The portage, consisting of a road fairly made for the nine or ten miles necessary to avoid the falls on Pigeon River, can still be followed. No horse or ox is now to be found in the whole district, where at one time the traders used this means of lightening the burden of packing over the portage. The solitary road, as the traveller walks along it, with weeds and grasses grown up, brings to one a melancholy feeling. The bustle of voyageur and trader and Indian is no more; and the reflection made by Irving comes back, "The lords of the lakes and forests have passed away."

And yet Grand Portage was at the time of which we are writing a place of vast importance. Here there were employed as early as 1783, by the several merchants from Montreal, 500 men. One half of these came from Montreal to Grand Portage in canoes of four tons burden, each managed by from eight to ten men. As these were regarded as having the least romantic portion of the route, meeting with no Indians, and living on cured rations, they were called the "mangeurs de lard," or pork eaters. The other half of the force journeyed inland from Grand Portage in canoes, each carrying about a ton and a half. Living on game and the dried meat of the buffalo, known as pemmican, these were a more independent and daring body. They were called the "coureurs de bois."

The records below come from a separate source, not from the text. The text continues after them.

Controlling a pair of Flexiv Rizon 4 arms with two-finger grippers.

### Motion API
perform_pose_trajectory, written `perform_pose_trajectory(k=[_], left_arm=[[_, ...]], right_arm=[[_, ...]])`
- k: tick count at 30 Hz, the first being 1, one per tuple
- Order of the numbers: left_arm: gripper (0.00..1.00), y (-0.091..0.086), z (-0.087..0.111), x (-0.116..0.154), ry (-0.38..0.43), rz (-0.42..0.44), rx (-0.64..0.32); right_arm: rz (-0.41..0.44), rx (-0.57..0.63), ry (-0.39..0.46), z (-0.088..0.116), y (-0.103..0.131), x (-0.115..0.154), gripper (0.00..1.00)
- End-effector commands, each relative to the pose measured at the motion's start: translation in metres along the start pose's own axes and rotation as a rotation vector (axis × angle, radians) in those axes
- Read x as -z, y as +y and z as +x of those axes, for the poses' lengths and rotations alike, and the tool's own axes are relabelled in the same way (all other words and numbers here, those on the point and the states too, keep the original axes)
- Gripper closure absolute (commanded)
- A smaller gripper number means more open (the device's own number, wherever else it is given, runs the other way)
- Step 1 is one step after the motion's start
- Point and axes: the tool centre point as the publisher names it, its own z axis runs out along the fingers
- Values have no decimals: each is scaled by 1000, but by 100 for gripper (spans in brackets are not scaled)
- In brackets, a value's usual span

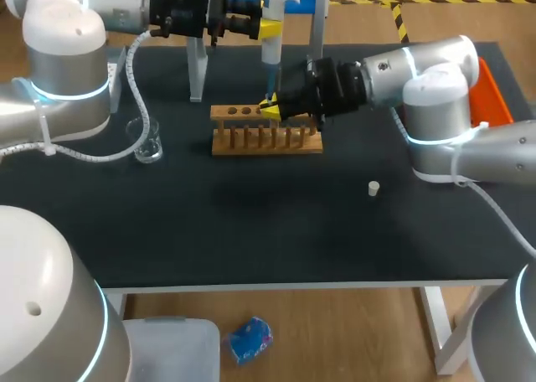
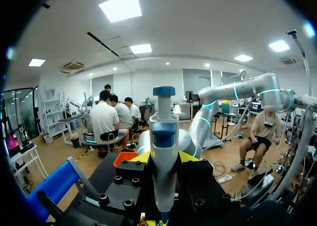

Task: Invert the test tube, pick up the pipette, mount the tip to pipette, aspirate from beaker and dispense into the tube, eject the tip, return the pipette, and cap with the stopper.

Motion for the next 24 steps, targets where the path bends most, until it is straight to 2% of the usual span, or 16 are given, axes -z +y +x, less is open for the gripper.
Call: perform_pose_trajectory(k=[1, 17, 24], left_arm=[[100, 0, 0, 0, -2, 1, -1], [100, 0, 0, 0, -2, 1, -1], [100, 0, 0, 0, -2, 1, -1]], right_arm=[[-5, 4, 0, 3, 2, 1, 100], [-7, -18, -1, 8, -8, 4, 100], [-14, -7, -3, 7, -2, 5, 100]])
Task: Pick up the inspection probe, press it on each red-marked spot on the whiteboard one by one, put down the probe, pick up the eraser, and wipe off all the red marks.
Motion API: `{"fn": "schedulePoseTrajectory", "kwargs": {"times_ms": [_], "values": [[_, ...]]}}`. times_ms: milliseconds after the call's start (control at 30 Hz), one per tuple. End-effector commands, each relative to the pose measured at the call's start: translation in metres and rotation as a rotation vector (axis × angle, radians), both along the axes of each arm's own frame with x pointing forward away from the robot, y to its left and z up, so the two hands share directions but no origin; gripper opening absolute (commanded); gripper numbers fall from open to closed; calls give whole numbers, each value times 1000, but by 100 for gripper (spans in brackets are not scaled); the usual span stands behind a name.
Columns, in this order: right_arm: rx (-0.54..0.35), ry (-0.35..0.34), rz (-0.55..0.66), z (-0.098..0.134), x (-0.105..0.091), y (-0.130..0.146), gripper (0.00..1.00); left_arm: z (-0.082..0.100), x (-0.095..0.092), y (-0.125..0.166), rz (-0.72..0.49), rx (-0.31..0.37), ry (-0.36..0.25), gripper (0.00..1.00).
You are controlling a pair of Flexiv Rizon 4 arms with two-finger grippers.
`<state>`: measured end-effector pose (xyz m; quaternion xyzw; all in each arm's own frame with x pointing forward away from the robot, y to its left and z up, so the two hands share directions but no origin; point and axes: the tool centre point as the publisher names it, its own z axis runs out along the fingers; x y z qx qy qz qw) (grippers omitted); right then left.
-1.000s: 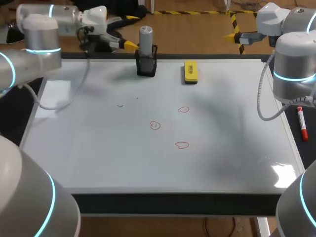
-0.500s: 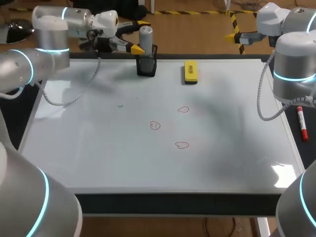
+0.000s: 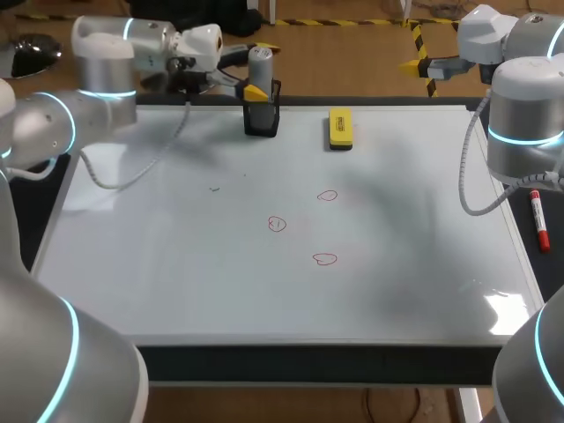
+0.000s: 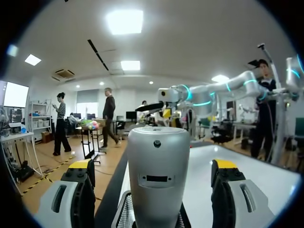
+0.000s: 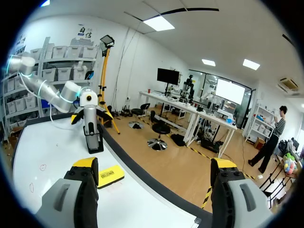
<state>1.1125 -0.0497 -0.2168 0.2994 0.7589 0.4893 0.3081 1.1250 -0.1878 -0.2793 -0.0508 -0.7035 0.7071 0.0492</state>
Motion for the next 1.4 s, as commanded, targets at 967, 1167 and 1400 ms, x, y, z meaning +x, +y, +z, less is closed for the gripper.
{"fn": "schedulePoseTrajectory", "kwargs": {"times_ms": [967,1167,1400], "values": [[-1,2,1,0,1,0,100,-11,-12,-7,76,14,13,88],[-1,2,1,0,1,0,100,-9,-11,-9,63,18,9,54],[-1,2,1,0,1,0,100,-8,-11,-9,62,18,7,0]]}}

For fifteen days after August 15th these wood-runners portaged over the nine or ten miles their burdens. Men carrying 150 lbs. each way have been known to make the portage and return in six hours. When the canoes were loaded at thewest end of the portage with two-thirds goods and one-third provisions, then the hurry of the season came, and supplies for Lake Winnipeg, the Saskatchewan, and far distant Athabasca were hastened on apace. The difficulties of the route were at many a décharge, where only the goods needed to be removed and the canoes taken over the rapids, or at the portage, where both canoes and load were carried past dangerous falls and fierce rapids. The dash, energy, and skill that characterized these mixed companies of Scottish traders, French voyageurs, half-breed and Indianengagés, have been well spoken of by all observers, and appeal strongly to the lovers of the picturesque and heroic.

Map of route of Scottish merchantsMAP OF ROUTE OF SCOTTISH MERCHANTS UP THE OTTAWA TO LAKE ATHABASCA.Click here for larger map

MAP OF ROUTE OF SCOTTISH MERCHANTS UP THE OTTAWA TO LAKE ATHABASCA.

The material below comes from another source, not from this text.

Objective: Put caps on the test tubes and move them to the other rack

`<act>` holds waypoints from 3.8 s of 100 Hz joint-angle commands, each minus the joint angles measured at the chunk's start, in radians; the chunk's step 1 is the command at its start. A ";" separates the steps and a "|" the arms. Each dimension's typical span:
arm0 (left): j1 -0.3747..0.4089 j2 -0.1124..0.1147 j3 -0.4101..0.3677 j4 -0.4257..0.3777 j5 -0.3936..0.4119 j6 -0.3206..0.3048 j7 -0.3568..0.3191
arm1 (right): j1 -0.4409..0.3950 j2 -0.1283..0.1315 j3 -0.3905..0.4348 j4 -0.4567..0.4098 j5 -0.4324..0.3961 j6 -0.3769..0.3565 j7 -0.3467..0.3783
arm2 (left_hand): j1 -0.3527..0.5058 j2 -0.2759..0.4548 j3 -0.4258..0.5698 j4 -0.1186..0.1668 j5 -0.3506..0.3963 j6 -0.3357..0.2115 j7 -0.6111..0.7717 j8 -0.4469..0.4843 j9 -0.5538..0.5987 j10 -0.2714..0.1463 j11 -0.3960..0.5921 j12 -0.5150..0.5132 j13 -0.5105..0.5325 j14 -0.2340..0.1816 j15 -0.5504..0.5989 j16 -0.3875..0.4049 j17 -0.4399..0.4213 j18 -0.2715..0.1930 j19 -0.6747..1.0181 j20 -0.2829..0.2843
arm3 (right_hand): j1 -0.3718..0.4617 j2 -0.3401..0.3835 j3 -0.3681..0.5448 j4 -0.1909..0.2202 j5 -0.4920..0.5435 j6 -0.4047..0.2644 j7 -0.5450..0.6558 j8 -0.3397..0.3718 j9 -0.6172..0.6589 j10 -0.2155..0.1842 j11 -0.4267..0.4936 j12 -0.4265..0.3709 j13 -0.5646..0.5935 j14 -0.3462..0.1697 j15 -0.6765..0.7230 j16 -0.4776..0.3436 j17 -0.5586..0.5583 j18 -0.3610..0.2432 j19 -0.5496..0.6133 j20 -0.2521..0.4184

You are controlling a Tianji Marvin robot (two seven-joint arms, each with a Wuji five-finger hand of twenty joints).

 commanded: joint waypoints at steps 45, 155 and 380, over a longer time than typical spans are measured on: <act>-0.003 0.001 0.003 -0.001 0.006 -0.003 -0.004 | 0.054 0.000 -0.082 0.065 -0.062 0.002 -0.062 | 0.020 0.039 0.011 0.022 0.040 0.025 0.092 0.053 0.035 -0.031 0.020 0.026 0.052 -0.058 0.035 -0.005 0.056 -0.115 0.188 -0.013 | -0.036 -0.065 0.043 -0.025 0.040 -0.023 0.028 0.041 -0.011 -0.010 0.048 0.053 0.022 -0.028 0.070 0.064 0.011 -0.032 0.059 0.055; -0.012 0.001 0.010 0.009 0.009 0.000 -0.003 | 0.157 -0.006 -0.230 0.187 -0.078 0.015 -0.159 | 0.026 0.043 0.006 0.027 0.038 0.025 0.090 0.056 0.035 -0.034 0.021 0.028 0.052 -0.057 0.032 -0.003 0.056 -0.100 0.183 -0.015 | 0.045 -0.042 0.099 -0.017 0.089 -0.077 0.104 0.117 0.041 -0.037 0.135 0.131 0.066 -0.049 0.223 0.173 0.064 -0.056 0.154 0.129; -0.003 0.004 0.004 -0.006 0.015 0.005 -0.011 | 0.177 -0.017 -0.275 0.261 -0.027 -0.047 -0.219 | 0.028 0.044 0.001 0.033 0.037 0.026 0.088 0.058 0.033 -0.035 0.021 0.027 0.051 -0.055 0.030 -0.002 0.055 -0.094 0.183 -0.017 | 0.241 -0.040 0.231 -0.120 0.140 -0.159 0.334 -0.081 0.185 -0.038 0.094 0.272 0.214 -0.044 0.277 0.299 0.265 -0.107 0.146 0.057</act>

A quarter of a century after the conquest we have a note of alarm at the new competition that the Company from Hudson Bay had at last undertaken. In the Memorial before us it is stated that disturbance of trade is made by "New Adventurers." It is with a smile we read of the daring and strong-handed traders of Montreal saying, "Those adventurers (evidently H. B. Co.), consulting their own interests only, without the least regard to the management of the natives or the general welfare of the trade, soon occasioned such disorders, &c.... Since that time business is carried on with great disadvantages."

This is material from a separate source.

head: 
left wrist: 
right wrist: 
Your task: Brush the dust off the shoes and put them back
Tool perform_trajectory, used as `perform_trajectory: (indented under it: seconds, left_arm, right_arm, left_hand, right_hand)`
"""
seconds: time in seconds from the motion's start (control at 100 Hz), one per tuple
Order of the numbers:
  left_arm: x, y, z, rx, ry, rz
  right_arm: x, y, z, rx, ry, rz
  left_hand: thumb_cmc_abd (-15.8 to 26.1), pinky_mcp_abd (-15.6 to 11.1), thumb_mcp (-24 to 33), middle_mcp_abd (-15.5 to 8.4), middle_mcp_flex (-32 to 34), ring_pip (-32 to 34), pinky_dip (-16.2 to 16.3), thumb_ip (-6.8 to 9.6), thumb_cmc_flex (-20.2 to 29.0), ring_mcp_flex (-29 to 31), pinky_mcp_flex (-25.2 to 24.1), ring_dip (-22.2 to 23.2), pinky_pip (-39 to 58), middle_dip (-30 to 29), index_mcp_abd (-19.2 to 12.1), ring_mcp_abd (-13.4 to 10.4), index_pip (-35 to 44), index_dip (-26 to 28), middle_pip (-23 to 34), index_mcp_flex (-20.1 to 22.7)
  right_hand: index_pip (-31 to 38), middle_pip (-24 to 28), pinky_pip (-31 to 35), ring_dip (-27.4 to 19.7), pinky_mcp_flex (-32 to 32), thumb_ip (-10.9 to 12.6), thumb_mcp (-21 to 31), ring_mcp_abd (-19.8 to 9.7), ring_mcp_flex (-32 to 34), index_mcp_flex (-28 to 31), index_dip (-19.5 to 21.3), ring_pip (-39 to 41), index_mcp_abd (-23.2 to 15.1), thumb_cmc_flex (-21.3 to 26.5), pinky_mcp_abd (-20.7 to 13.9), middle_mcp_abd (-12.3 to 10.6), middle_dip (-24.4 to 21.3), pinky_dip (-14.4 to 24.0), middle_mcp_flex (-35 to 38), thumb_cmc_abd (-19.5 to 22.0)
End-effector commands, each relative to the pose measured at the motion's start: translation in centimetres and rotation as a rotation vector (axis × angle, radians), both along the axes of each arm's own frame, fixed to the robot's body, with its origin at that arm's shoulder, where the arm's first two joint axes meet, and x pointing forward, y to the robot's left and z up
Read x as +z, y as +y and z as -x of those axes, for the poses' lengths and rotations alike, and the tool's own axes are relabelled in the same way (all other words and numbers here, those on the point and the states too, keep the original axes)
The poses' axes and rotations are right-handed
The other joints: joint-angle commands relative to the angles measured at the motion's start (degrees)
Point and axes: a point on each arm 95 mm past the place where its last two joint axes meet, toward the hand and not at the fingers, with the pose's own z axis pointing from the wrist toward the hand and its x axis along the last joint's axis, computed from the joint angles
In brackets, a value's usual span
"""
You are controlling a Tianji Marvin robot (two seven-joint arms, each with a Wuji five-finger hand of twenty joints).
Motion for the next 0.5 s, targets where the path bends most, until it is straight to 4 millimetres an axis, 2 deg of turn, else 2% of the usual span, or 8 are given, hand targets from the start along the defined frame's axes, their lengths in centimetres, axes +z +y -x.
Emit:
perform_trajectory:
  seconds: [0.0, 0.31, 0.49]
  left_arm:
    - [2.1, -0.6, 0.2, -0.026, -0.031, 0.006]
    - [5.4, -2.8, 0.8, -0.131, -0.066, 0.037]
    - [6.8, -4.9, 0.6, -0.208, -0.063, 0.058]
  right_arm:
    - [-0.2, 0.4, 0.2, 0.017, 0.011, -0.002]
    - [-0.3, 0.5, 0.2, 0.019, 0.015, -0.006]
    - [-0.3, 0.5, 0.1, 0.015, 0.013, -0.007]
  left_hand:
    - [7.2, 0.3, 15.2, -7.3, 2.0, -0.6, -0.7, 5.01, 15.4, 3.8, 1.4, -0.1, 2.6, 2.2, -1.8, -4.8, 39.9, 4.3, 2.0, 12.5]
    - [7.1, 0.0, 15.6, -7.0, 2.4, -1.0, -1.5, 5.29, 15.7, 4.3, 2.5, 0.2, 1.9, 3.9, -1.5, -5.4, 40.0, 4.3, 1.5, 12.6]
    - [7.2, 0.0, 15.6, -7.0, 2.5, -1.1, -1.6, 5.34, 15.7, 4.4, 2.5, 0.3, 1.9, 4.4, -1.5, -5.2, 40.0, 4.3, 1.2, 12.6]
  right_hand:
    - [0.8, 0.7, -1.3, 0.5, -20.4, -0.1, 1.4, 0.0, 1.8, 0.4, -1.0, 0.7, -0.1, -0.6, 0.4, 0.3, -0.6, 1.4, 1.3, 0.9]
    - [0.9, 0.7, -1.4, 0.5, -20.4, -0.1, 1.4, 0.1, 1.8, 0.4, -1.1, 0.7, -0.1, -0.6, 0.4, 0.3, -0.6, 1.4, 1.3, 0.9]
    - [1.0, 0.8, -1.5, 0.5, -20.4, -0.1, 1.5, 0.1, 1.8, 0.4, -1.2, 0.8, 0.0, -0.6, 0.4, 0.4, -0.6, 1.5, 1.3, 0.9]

This reference, so prosaically introduced, is really one of enormous moment in our story. The Frobishers, with their keen business instincts and daring plans, saw that the real stroke which would lead them on to fortune was to divert the stream of trade then going to Hudson Bay southward to Lake Superior. Accordingly, with a further aggressive movement in view, Joseph Frobisher established a post on Sturgeon Lake, an enlargement of the Saskatchewan, near the point known by the early French as Poskoiac.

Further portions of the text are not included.